January 4, 2013
Scientists Find Trouble In The Tropics
On December 25, 2012, redOrbit reporter April Flowers wrote about the effects of deforestation. Her report specifically focuses on the micro effects although it also touches on the macro ones. Specifically, the story talks about the loss of diversity among the microbial organisms—like bacterial communities—responsible for a functioning ecosystem.
In a scientific study performed by an international team of microbiologists from the University of Texas at Arlington, the University of Oregon, Michigan State University, and the University of Sao Paulo, they found that deforestation in the Amazon rainforest has resulted in a biotic homogenization and a loss of diversity overall. Based on this scientists concluded that the ecosystem is now less capable of dealing with additional outside stress. And all of this is a result of deforestation.
This study finds that microbes are impacted by human-driven changes in the environment. We have long known that deforestation affected the larger members of the ecosystem from predators to flora to herbivores. However, this study shows the serious effect deforestation has on the micro level, too. This means that deforestation has seriously bad effects on all living levels. We must think about this, and act.
When deforestation takes place, so much hurts the ecosystem. What many do not realize is that deforestation does not just hurt that specific ecosystem, but it can also impact the global ecosystem. For starters, deforestation means that trees and other flora are dying. Without trees we would have as much oxygen, and we would have too much carbon in the atmosphere. Trees take in carbon and then through their processes release oxygen. Both the intake of carbon and the outtake of oxygen are necessary for all life on earth.
Trees are not the only flora that are important, though. Flowers and bushes and other plants play their role not only in the carbon and oxygen game, but also in the pollination world. Without the smaller flora, like flowers and bushes, bugs cannot pollinate and continue the life cycle of these plants. Species of plants go extinct. Bees cannot gather pollen thus they cannot make honey. And those are just a few reasons deforestation is bad for flora.
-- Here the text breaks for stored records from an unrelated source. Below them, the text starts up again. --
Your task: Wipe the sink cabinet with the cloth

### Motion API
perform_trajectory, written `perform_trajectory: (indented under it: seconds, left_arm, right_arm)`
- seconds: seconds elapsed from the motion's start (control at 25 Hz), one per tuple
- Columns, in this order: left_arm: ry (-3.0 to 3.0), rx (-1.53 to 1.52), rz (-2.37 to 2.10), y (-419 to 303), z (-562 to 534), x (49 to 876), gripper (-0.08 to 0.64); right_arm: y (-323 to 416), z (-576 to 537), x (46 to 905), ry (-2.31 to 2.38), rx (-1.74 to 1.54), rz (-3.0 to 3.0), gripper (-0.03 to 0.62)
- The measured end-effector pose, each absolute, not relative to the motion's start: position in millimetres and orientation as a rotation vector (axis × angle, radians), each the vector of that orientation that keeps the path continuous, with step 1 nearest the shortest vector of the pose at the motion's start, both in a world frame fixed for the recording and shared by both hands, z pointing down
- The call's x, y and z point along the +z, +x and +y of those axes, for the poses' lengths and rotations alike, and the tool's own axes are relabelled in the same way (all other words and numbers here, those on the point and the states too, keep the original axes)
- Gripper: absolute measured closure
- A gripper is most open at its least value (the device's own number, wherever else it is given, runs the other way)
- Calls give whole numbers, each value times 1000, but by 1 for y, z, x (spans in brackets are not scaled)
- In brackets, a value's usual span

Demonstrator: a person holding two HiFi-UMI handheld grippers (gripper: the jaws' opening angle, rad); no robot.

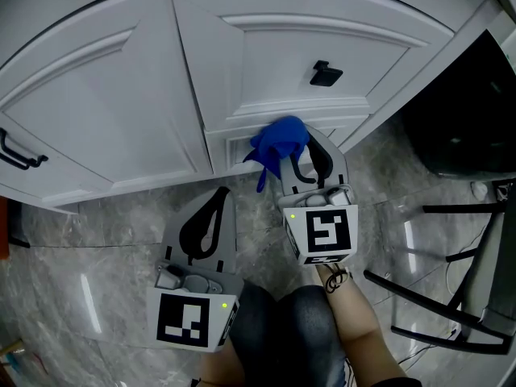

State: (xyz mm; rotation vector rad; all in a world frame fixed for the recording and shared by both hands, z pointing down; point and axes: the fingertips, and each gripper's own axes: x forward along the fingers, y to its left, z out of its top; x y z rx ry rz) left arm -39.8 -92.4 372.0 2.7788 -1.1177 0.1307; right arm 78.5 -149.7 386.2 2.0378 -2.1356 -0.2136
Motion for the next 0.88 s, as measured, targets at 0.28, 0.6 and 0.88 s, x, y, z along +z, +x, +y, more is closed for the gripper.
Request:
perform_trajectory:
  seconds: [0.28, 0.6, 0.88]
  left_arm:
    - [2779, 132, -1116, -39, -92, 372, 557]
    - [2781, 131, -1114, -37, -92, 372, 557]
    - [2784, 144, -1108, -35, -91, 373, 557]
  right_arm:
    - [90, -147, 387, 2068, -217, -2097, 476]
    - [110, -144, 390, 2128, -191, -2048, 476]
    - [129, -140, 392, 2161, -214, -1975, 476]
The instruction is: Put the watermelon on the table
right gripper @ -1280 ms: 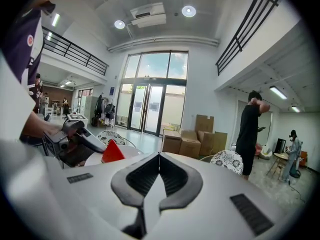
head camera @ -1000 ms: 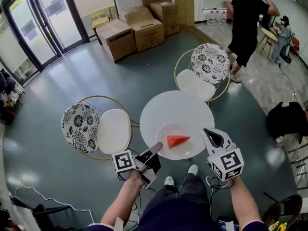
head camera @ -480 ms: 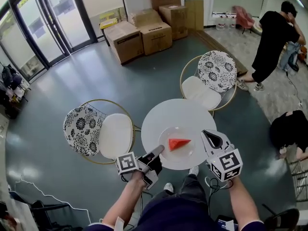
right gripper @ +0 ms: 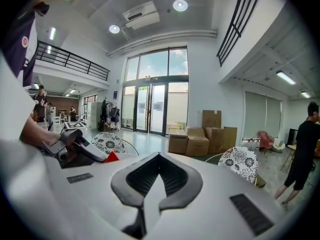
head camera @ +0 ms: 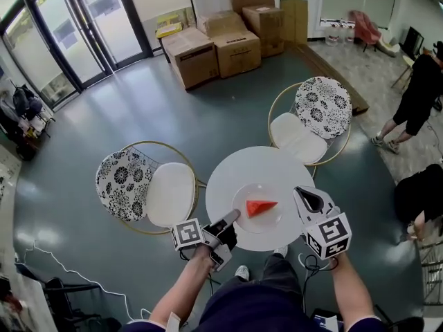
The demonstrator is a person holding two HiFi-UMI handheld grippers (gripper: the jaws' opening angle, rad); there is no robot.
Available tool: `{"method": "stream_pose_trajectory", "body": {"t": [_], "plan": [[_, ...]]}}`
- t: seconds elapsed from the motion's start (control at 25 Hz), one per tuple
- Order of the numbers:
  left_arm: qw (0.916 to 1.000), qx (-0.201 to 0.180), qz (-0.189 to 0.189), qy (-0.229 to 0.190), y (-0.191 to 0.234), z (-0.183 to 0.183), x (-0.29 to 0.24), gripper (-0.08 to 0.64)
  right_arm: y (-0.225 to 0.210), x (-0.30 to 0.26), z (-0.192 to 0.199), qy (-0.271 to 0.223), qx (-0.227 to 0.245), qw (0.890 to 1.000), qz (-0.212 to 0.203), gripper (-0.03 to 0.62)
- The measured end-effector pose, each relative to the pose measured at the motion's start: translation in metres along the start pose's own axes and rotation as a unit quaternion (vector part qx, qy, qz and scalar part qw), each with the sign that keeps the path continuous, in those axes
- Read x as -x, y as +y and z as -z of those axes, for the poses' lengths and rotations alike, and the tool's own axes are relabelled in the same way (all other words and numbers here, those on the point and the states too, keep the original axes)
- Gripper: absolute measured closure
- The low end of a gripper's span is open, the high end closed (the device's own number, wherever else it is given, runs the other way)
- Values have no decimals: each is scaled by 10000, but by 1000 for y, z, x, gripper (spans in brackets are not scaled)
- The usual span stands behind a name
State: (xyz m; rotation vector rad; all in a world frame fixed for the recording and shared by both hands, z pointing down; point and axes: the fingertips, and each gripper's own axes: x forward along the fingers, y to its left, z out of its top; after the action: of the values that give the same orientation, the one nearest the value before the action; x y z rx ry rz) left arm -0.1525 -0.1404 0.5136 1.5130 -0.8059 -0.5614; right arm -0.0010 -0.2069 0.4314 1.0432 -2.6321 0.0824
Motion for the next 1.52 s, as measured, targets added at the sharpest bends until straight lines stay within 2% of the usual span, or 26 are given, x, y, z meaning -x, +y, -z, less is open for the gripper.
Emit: {"method": "stream_pose_trajectory", "body": {"t": [0.24,0.4,0.6,0.92,1.28,1.52], "plan": [[9999,8,-118,-69,17,-6,-12,540,-8,-14,11,100,-52,9999,-54,589],[9996,106,-210,-122,45,-11,-19,540,-10,-25,27,244,-27,9996,-106,589],[9991,151,-399,-83,85,-11,-26,540,-15,-38,56,405,149,9991,29,589],[9974,278,-667,59,140,-11,-57,540,-42,-49,104,790,-185,9963,298,589],[9955,331,-780,430,171,0,-118,540,-78,-52,141,1135,-771,9866,878,589],[9939,343,-920,492,184,5,-145,540,-90,-39,154,1285,-1099,9803,1024,589]]}}
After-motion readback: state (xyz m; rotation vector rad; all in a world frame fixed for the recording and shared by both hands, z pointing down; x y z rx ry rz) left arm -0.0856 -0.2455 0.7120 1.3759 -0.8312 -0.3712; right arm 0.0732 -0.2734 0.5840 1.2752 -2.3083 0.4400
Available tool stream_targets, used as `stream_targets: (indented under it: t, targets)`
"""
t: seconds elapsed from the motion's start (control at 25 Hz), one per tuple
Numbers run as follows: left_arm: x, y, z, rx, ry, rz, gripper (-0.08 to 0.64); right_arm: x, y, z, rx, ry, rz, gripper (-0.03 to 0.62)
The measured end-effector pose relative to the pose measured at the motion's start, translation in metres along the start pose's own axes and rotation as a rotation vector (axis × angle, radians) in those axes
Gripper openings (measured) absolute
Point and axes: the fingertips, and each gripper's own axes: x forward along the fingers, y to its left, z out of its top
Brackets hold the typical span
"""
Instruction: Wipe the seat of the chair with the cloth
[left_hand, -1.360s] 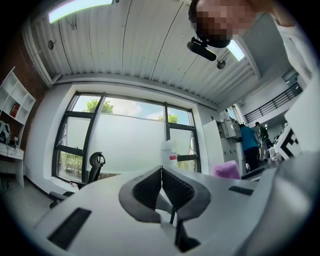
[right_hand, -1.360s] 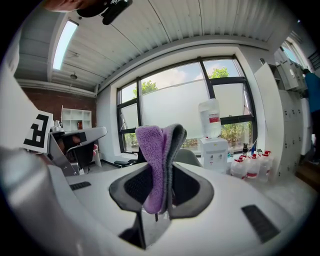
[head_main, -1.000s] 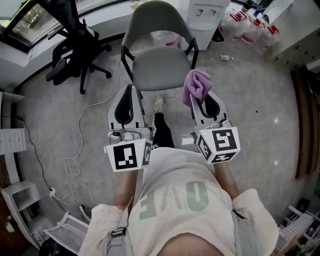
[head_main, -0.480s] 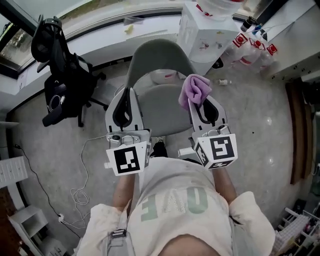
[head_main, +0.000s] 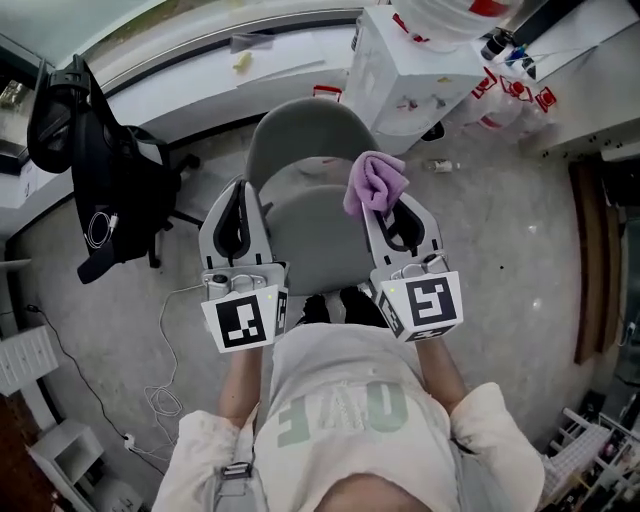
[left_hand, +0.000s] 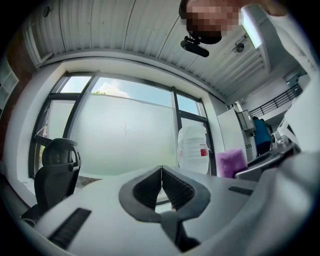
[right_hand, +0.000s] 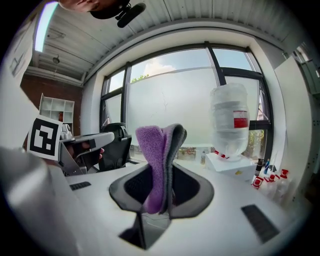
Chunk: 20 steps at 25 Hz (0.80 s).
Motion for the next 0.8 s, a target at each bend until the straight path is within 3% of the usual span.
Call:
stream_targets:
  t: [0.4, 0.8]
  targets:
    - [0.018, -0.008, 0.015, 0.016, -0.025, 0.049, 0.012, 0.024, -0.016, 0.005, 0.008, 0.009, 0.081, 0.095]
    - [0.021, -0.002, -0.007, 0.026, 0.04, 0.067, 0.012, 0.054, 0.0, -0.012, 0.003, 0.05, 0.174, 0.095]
Deforestation also means that animals are going to find new places to live. All animals, including predators, will have to find new territory. That could mean territory where humans live, too. Predators are a necessary component to any ecosystem as part of the circle of life. Without enough predatory animals, too many omnivores and herbivores will take over, including varmints and unwanted animals.
Deforestation takes away the habitats for both predator and prey, which means both move into new habitats.
Now, we also know that deforestation affects the microbes, too. According to one of the scientists involved in this research, …”microbes are responsible for critical environmental processes, such as the recycling of nutrients, the production of clean water and the removal of pollutants.” All three of those seem necessary and beneficial, so why wouldn’t we want to protect those?
Deforestation is a touchy subject, and a tad bit complicated. But both of those mean that it is important to discuss and address. Our very lives depend on it—all of our lives.